ACTIVITY: In the listing that follows, the range to quote begins at the line that has "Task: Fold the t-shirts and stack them" and ends after the line that has "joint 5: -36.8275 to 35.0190"; quote it verbatim and add nothing.

STUDY MATERIAL below:

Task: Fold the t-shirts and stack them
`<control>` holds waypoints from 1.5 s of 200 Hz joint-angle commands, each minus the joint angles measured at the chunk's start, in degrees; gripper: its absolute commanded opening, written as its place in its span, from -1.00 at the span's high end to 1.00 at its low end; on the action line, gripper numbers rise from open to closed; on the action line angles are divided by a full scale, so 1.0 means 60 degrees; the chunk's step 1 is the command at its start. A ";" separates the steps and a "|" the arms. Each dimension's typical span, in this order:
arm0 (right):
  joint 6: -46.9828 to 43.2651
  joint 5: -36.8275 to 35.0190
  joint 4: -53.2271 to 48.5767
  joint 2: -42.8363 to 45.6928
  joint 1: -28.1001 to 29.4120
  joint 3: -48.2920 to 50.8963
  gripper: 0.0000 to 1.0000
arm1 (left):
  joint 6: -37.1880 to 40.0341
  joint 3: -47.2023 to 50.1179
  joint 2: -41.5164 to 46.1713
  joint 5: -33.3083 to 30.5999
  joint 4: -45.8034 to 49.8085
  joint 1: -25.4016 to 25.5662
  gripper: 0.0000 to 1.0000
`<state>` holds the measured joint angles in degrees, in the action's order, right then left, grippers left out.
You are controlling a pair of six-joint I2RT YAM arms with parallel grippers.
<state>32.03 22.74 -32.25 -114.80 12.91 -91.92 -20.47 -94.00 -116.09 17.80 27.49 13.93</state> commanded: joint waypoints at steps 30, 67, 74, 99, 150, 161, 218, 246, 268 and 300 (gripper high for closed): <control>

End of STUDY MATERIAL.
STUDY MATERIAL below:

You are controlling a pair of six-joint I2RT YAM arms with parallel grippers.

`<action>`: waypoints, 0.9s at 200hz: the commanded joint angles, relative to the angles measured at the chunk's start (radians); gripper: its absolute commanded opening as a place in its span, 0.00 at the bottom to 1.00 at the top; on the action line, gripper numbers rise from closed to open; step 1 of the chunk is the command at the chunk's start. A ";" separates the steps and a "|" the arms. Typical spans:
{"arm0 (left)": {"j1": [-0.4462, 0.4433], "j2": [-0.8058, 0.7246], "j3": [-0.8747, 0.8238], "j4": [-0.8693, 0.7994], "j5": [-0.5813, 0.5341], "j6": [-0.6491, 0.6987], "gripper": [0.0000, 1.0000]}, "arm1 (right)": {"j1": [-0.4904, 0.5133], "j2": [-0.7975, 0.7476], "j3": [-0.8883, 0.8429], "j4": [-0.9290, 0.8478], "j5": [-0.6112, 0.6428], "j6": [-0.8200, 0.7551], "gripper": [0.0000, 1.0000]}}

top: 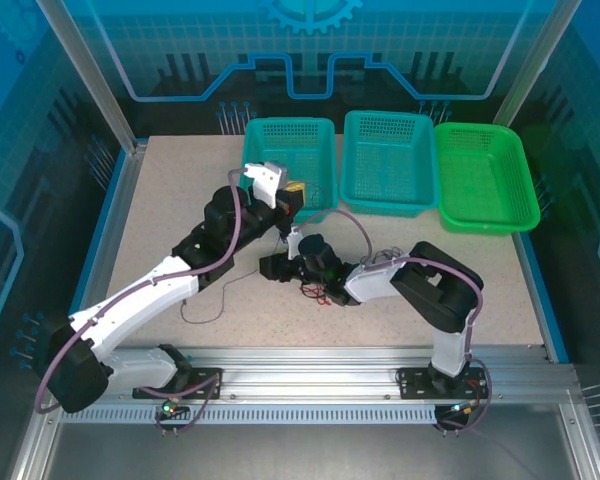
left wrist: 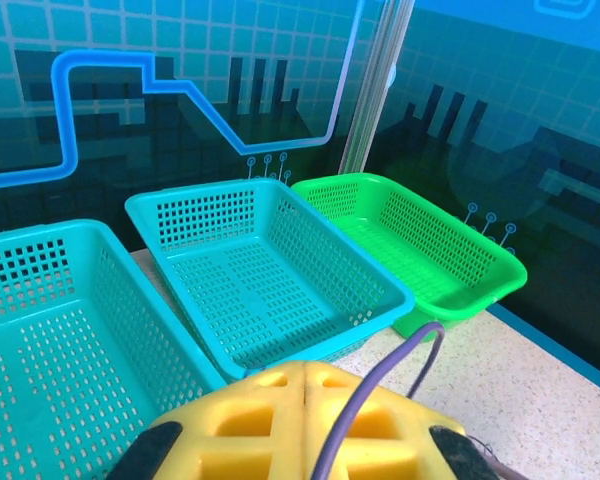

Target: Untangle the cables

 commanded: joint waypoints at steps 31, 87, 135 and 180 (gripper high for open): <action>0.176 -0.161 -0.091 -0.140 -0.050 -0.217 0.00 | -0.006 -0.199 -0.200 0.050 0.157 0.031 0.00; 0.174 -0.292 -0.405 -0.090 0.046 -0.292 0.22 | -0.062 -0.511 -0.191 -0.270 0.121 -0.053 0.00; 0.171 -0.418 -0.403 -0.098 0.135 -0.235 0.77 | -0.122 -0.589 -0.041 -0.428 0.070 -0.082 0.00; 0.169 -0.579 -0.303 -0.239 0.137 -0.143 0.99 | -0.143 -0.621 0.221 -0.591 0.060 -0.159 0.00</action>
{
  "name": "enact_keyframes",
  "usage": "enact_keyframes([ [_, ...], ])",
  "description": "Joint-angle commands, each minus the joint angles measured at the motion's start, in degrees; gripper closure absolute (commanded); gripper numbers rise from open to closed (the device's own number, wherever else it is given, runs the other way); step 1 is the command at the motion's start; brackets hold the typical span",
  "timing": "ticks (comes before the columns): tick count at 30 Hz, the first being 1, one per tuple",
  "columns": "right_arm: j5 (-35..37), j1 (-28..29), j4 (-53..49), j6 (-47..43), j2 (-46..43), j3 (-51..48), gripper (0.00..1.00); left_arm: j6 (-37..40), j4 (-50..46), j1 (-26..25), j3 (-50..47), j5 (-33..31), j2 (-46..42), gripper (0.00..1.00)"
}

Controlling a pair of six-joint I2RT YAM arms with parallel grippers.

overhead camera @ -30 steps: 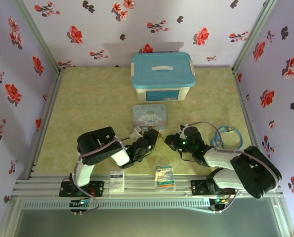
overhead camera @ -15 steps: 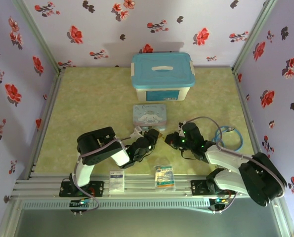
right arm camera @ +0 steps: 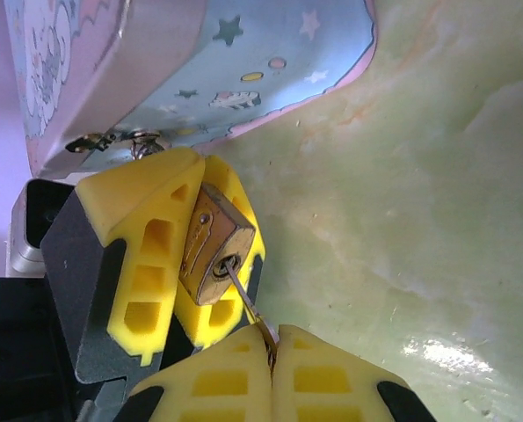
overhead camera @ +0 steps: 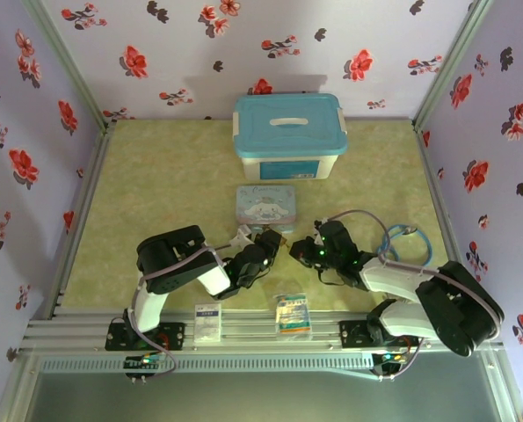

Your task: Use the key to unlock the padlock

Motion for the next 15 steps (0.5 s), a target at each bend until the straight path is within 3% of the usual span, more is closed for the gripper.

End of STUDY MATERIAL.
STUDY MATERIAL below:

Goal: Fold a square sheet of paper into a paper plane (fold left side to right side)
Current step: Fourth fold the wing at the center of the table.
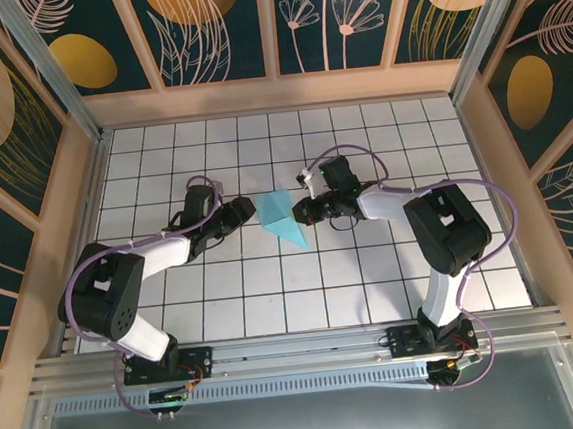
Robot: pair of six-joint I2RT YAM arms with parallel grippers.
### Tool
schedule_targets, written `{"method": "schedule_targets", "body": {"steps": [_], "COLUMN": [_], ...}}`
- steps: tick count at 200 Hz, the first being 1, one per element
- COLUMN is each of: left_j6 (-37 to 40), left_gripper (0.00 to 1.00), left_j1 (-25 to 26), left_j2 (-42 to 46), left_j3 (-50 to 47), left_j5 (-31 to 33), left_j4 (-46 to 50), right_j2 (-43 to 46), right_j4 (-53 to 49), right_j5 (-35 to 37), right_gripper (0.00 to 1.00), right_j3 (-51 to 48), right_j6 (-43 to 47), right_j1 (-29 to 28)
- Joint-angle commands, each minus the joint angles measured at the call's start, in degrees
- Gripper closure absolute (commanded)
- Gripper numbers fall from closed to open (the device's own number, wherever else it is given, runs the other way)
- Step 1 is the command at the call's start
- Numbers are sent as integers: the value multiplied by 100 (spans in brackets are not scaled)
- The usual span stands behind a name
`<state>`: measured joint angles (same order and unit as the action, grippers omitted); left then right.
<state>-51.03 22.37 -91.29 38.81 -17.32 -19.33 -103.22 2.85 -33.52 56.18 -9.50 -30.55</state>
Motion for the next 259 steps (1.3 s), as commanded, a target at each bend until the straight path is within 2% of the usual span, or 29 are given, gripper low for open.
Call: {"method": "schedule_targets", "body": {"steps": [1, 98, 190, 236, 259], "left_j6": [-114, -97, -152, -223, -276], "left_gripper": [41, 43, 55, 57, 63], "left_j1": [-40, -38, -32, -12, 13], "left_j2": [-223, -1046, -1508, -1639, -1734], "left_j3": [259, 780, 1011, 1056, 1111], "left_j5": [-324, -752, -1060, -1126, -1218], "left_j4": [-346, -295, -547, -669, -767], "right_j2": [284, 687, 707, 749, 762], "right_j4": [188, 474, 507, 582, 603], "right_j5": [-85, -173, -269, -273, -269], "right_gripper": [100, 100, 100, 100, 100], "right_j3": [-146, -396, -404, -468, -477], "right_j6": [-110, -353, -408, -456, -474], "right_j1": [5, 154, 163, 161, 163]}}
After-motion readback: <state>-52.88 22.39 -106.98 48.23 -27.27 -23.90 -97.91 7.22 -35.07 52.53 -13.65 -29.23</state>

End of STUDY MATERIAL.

ANSWER TO THE PROBLEM:
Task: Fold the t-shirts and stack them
`<control>` holds waypoints from 1.5 s of 200 Hz joint-angle commands, each minus the joint angles measured at the chunk's start, in degrees; gripper: its absolute commanded opening, written as its place in its span, from -1.00 at the span's high end to 1.00 at its low end; on the action line, gripper numbers rise from open to closed; on the action line angles are divided by a full scale, so 1.0 means 60 degrees; the chunk's step 1 is the command at its start. A ";" separates the steps and a "|" the arms. Each dimension's typical span, in this order:
arm0 (right):
  joint 6: -46.9828 to 43.2651
  joint 5: -36.8275 to 35.0190

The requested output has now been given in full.